> Your goal: Print the whole listing, keeping every line exactly as given.
■ ■ ■ ■ ■
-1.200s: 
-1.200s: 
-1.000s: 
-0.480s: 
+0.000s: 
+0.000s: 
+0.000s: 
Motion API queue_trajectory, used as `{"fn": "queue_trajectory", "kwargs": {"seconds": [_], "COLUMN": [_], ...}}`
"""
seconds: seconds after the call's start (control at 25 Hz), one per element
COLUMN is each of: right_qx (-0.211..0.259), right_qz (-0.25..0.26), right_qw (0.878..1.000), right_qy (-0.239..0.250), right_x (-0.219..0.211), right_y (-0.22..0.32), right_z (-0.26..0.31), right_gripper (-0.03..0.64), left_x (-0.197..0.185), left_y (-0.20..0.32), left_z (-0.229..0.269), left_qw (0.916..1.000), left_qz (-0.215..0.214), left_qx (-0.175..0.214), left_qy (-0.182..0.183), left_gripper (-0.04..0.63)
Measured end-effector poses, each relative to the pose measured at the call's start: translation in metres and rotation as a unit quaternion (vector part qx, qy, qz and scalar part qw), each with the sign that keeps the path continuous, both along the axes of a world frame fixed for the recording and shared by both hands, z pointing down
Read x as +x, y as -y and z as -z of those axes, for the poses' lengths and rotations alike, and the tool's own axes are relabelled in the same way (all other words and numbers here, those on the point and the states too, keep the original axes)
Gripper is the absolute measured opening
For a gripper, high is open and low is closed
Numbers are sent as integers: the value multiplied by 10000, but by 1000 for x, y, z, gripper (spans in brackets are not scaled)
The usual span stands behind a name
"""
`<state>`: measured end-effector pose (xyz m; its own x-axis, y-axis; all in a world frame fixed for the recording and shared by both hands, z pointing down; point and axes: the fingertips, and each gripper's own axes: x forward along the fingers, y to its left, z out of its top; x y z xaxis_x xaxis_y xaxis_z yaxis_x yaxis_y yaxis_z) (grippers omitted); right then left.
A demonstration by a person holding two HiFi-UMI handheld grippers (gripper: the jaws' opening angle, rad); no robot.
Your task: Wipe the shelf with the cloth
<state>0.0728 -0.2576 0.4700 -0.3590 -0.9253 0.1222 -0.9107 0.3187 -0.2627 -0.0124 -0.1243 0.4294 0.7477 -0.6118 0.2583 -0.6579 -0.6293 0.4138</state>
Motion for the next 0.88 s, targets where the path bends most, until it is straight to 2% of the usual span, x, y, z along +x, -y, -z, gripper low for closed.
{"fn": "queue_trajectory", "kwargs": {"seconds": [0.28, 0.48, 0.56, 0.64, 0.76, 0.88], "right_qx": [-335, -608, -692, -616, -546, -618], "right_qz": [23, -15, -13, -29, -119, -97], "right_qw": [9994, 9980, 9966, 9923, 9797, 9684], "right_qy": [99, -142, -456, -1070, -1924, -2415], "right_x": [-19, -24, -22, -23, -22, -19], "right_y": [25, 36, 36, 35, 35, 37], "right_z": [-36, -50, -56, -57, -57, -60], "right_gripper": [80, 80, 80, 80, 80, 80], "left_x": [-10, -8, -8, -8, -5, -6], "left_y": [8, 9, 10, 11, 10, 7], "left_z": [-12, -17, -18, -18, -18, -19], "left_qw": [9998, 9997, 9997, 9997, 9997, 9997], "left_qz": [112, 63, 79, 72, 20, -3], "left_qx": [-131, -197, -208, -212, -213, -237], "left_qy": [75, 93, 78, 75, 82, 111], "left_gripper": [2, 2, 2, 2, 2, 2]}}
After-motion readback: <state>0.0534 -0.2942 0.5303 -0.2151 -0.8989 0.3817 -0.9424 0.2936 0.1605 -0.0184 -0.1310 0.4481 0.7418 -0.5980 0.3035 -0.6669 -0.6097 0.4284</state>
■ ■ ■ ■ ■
> Exercise response:
-1.200s: 
-1.200s: 
-1.000s: 
-0.480s: 
+0.000s: 
+0.000s: 
+0.000s: 
Motion API queue_trajectory, used as `{"fn": "queue_trajectory", "kwargs": {"seconds": [_], "COLUMN": [_], ...}}`
"""
seconds: seconds after the call's start (control at 25 Hz), one per element
COLUMN is each of: right_qx (-0.211..0.259), right_qz (-0.25..0.26), right_qw (0.878..1.000), right_qy (-0.239..0.250), right_x (-0.219..0.211), right_y (-0.22..0.32), right_z (-0.26..0.31), right_gripper (-0.03..0.64), left_x (-0.197..0.185), left_y (-0.20..0.32), left_z (-0.229..0.269), left_qw (0.916..1.000), left_qz (-0.215..0.214), left_qx (-0.175..0.214), left_qy (-0.182..0.183), left_gripper (-0.04..0.63)
Measured end-effector poses, each relative to the pose measured at the call's start: translation in metres and rotation as a unit quaternion (vector part qx, qy, qz and scalar part qw), each with the sign that keeps the path continuous, both along the axes of a world frame fixed for the recording and shared by both hands, z pointing down
Read x as +x, y as -y and z as -z of those axes, for the poses' lengths and rotations alike, and the tool's own axes are relabelled in the same way (all other words and numbers here, those on the point and the states too, keep the original axes)
Gripper is the absolute measured opening
For a gripper, high is open and low is closed
Numbers are sent as integers: the value multiplied by 10000, but by 1000 for x, y, z, gripper (spans in brackets are not scaled)
The usual span stands behind a name
"""
`<state>`: measured end-effector pose (xyz m; its own x-axis, y-axis; all in a world frame fixed for the recording and shared by both hands, z pointing down; point and axes: the fingertips, and each gripper's own axes: x forward along the fingers, y to its left, z out of its top; x y z xaxis_x xaxis_y xaxis_z yaxis_x yaxis_y yaxis_z) (grippers omitted); right then left.
A demonstration by a person holding two HiFi-UMI handheld grippers (gripper: the jaws' opening angle, rad); no robot.
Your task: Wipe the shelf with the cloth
<state>0.0728 -0.2576 0.4700 -0.3590 -0.9253 0.1222 -0.9107 0.3187 -0.2627 -0.0124 -0.1243 0.4294 0.7477 -0.6118 0.2583 -0.6579 -0.6293 0.4138</state>
Motion for the next 0.88 s, targets where the path bends most, until it is straight to 2% of the usual span, x, y, z along +x, -y, -z, gripper low for closed.
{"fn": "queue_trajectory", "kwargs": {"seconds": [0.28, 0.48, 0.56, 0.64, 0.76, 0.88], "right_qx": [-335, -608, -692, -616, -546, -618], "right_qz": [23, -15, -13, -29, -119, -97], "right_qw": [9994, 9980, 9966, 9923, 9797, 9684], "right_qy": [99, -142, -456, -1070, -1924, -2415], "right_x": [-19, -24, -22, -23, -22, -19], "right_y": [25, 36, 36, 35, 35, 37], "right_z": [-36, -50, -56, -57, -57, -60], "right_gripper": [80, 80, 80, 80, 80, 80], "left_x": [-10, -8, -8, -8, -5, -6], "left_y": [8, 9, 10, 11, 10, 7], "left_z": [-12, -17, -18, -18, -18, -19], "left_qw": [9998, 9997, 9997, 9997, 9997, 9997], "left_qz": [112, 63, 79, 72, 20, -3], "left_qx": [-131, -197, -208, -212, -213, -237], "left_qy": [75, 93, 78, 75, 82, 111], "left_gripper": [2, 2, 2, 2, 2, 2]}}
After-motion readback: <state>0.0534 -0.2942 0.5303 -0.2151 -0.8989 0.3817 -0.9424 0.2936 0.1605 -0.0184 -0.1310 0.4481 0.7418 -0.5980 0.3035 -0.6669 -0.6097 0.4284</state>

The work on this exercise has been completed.